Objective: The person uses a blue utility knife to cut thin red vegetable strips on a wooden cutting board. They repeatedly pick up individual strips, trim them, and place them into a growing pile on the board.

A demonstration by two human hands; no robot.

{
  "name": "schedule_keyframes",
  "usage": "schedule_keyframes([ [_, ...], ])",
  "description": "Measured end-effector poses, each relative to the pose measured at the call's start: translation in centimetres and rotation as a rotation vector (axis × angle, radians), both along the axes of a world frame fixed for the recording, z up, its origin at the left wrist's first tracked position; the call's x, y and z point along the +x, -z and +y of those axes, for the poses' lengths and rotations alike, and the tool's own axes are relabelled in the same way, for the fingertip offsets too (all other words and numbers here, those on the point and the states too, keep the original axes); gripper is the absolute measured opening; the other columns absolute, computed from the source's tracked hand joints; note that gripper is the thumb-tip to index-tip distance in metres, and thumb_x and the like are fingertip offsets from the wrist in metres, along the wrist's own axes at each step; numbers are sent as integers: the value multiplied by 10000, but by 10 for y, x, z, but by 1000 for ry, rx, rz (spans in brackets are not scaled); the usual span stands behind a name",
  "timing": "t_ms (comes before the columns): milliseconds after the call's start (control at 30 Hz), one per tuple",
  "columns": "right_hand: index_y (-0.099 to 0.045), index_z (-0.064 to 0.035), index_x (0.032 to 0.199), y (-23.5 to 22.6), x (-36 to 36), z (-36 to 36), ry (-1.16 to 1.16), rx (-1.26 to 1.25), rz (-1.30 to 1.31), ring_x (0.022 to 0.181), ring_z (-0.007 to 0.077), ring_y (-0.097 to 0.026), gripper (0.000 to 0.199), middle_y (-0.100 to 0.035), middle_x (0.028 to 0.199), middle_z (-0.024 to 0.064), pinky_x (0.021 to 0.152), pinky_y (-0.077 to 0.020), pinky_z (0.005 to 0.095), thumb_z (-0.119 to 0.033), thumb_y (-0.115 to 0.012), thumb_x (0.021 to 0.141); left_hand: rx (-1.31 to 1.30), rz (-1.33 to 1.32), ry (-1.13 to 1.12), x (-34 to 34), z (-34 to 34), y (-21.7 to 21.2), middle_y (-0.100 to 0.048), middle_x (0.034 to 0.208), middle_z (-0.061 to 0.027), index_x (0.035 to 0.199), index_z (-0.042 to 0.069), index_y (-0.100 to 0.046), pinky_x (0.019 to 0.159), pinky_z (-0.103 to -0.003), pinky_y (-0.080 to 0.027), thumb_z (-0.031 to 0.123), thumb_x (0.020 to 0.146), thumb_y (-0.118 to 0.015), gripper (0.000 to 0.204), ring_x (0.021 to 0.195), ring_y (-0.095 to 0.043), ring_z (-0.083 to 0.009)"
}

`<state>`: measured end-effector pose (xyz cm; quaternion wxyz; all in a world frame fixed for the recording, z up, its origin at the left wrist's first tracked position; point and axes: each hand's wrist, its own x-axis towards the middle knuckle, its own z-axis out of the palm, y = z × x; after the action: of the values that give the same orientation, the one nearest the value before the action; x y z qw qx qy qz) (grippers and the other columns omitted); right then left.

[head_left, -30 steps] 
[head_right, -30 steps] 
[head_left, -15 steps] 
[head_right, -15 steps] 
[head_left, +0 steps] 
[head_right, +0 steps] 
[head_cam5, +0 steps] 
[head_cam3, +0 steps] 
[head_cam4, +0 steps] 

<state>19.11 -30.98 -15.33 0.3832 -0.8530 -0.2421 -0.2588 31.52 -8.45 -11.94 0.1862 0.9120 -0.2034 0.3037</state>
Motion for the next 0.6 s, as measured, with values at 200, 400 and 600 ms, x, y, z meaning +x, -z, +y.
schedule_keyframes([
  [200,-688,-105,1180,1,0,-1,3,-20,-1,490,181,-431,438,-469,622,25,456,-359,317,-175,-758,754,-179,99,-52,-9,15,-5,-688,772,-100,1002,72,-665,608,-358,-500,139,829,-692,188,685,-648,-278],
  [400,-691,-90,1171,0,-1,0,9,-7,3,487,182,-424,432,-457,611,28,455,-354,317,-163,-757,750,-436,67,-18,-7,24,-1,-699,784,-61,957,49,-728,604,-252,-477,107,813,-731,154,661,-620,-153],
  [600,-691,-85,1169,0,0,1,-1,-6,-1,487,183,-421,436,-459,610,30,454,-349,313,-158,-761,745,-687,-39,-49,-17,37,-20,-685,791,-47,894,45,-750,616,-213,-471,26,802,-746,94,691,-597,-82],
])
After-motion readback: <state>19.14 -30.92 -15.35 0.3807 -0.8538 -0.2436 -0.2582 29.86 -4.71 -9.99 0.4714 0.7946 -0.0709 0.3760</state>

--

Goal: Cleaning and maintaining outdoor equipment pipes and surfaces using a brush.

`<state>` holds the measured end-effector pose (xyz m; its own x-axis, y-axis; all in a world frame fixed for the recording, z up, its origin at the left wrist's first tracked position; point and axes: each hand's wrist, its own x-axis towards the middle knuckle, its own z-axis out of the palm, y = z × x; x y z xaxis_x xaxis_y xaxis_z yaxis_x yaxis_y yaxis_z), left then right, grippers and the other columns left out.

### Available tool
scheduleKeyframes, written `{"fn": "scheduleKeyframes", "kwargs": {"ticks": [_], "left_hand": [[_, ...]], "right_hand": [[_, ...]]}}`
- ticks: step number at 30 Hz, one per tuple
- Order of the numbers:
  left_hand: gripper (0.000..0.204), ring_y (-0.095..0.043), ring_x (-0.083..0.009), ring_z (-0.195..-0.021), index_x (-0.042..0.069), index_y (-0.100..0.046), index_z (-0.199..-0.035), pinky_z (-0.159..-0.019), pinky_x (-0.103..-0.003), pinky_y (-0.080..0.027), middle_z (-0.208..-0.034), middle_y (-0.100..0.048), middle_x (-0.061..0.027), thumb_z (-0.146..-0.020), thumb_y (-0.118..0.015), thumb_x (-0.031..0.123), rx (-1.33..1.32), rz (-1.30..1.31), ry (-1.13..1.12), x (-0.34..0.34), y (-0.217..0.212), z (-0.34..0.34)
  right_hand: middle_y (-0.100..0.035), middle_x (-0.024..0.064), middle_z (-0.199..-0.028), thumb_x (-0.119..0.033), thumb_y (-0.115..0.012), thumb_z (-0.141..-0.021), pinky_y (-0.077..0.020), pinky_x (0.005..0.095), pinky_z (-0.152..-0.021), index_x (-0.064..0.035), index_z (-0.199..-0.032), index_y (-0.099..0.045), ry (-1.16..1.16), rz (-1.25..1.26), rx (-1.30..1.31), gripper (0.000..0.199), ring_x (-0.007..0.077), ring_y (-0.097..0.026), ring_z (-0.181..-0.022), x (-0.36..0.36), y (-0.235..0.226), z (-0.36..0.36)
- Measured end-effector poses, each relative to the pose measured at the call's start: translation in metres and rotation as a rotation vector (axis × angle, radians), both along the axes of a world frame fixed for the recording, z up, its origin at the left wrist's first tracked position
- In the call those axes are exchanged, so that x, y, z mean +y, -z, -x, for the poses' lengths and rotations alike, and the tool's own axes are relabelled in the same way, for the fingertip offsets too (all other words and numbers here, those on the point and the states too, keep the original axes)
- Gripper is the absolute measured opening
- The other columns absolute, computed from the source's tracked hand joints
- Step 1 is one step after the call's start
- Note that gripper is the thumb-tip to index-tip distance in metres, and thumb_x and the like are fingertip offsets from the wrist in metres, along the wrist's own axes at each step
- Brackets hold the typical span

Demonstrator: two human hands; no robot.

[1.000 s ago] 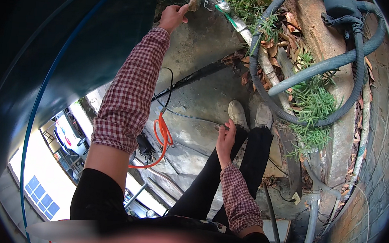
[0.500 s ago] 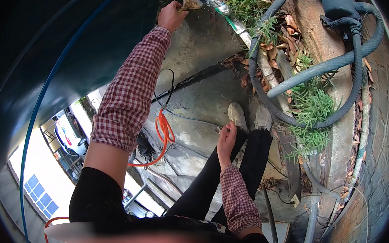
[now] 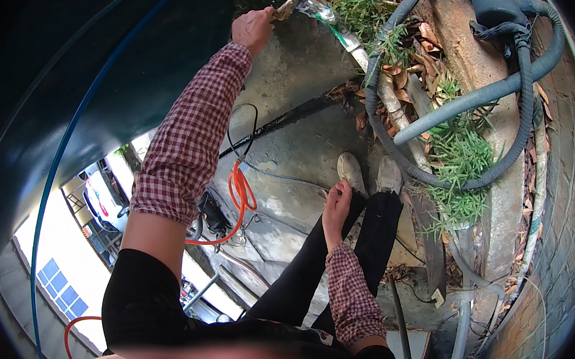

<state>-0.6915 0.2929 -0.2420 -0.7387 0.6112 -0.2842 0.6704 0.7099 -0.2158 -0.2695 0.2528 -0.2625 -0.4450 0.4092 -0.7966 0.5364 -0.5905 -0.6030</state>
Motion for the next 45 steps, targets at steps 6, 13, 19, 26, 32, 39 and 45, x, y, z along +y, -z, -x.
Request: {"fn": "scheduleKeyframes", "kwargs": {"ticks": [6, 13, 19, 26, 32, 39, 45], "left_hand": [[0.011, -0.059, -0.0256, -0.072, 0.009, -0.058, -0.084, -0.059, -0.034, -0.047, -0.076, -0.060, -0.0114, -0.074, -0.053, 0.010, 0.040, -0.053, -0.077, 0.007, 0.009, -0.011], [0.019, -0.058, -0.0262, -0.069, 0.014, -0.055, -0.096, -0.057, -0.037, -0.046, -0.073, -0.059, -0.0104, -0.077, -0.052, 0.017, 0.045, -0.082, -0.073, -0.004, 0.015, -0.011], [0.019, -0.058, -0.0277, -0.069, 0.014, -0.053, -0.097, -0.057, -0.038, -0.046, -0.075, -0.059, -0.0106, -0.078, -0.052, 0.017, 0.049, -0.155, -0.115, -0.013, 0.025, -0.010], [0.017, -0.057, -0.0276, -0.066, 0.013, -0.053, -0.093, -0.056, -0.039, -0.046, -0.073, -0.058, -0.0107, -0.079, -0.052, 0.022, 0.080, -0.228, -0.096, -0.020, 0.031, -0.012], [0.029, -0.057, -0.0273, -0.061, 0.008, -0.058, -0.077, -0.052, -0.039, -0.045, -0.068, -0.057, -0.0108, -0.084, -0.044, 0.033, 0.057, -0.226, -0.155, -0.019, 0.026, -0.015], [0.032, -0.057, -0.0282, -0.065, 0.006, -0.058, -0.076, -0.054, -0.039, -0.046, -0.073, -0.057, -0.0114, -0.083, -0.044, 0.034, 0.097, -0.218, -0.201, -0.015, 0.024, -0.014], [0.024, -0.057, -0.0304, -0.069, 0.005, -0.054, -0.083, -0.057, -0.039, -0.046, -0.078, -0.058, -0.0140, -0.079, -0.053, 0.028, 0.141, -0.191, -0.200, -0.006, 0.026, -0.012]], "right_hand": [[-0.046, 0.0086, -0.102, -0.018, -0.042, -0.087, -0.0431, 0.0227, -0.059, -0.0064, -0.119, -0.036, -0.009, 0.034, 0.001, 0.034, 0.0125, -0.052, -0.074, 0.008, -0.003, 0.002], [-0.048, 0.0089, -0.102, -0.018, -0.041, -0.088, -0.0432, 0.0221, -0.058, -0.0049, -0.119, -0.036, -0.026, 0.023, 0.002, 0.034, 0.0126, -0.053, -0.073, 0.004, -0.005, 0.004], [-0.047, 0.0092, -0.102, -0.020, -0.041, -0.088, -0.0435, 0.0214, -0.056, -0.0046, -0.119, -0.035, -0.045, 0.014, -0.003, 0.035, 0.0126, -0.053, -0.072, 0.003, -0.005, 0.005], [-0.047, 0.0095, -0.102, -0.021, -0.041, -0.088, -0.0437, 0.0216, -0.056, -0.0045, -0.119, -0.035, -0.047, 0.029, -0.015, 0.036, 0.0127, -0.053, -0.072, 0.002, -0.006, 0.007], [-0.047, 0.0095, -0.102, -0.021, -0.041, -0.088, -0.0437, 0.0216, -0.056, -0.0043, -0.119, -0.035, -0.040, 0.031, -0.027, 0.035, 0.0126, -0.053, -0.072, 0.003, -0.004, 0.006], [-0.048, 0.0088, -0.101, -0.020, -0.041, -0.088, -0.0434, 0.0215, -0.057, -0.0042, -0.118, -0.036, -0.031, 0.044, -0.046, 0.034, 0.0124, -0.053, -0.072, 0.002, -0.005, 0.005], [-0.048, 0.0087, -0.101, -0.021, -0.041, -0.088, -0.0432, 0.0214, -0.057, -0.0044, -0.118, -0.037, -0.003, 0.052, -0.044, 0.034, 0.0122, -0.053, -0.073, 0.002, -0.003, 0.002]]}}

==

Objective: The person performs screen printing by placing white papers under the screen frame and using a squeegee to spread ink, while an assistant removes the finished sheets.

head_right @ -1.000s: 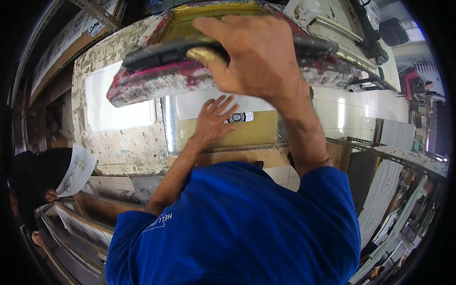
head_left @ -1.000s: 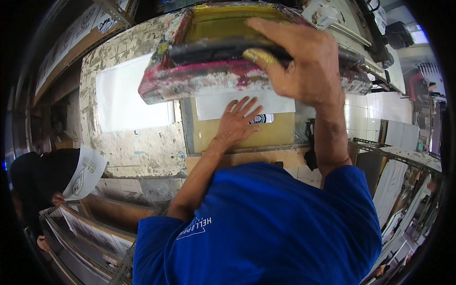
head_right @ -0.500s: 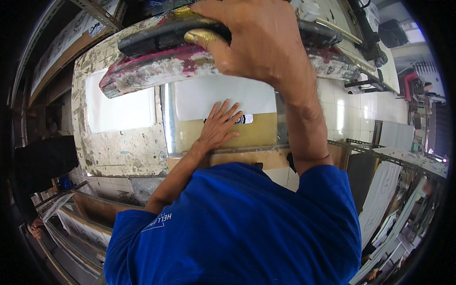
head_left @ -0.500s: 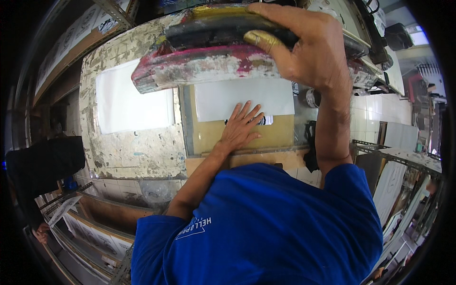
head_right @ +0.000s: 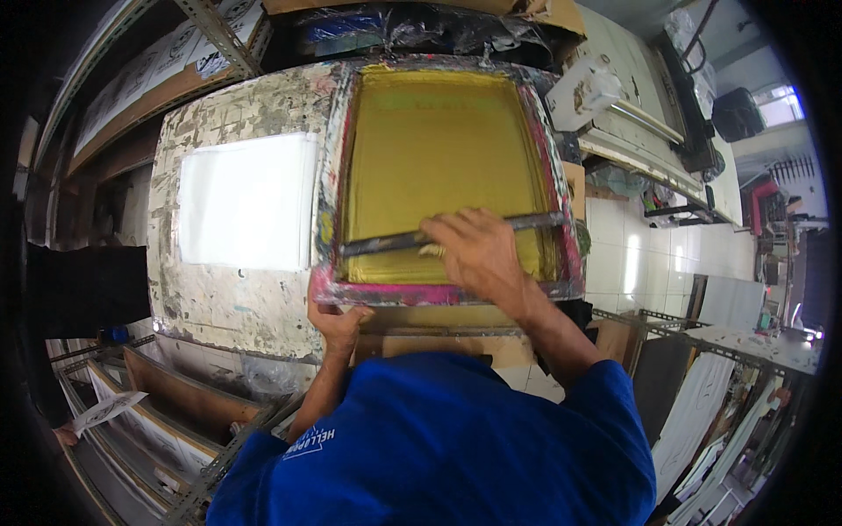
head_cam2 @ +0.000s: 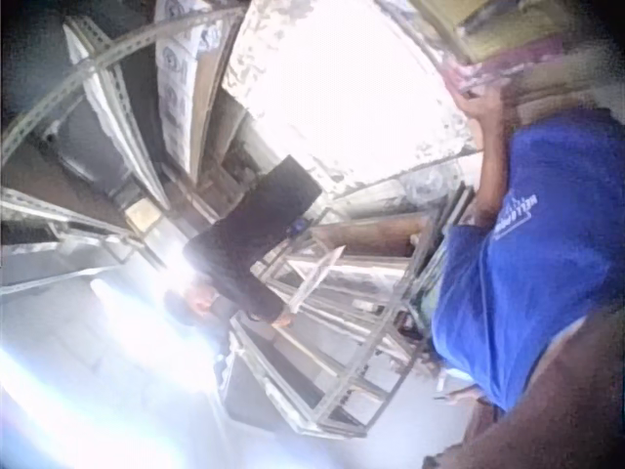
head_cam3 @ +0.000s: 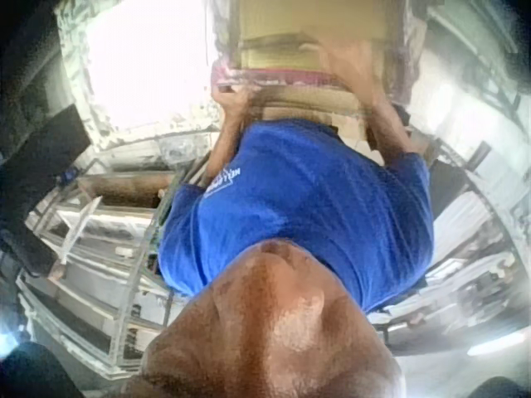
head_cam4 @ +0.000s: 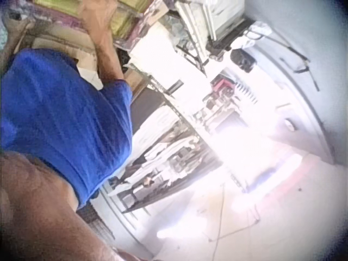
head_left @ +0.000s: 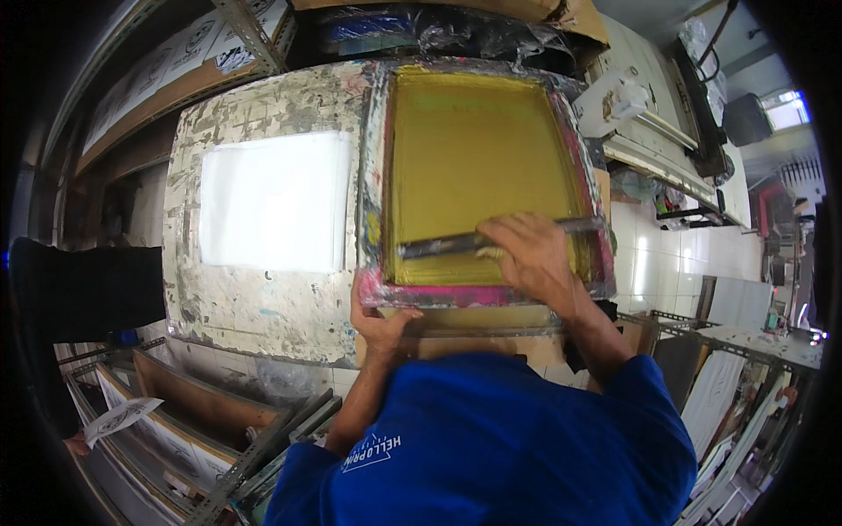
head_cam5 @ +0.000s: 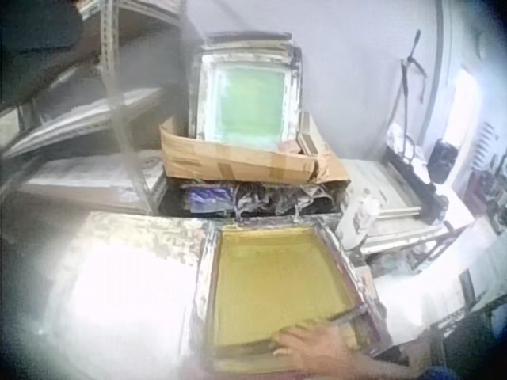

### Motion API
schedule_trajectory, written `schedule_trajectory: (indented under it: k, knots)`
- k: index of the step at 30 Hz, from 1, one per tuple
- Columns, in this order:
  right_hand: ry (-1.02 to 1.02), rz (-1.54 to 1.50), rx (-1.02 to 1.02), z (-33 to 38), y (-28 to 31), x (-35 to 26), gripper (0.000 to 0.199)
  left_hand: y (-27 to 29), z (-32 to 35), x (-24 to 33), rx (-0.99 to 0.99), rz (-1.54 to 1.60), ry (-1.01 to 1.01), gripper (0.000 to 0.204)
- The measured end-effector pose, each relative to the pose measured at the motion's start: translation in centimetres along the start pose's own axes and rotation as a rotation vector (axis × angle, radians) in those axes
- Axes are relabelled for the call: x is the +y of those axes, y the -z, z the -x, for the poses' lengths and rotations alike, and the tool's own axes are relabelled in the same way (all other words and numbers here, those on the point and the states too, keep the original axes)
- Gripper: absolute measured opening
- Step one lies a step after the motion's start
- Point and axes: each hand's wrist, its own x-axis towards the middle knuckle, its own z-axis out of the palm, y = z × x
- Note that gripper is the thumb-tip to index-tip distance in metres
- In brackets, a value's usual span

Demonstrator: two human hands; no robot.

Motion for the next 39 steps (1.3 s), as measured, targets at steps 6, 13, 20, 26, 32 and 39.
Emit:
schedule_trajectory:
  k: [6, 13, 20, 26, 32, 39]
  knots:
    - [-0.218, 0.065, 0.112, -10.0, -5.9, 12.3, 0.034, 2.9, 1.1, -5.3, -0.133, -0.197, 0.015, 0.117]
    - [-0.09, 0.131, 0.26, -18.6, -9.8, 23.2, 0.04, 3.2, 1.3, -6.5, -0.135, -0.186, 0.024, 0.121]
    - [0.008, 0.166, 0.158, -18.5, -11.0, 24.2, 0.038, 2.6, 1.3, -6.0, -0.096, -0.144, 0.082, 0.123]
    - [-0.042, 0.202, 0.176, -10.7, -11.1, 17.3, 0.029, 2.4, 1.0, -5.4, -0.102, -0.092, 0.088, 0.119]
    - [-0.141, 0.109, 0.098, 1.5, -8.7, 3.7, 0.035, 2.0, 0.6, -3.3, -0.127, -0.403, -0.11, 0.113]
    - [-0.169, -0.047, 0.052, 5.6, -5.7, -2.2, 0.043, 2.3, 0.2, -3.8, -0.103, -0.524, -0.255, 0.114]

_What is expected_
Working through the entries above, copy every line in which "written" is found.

_Worked solution_
scheduleKeyframes, written `{"fn": "scheduleKeyframes", "kwargs": {"ticks": [_], "left_hand": [[_, ...]], "right_hand": [[_, ...]]}}`
schedule_trajectory, written `schedule_trajectory: (indented under it: k, knots)`

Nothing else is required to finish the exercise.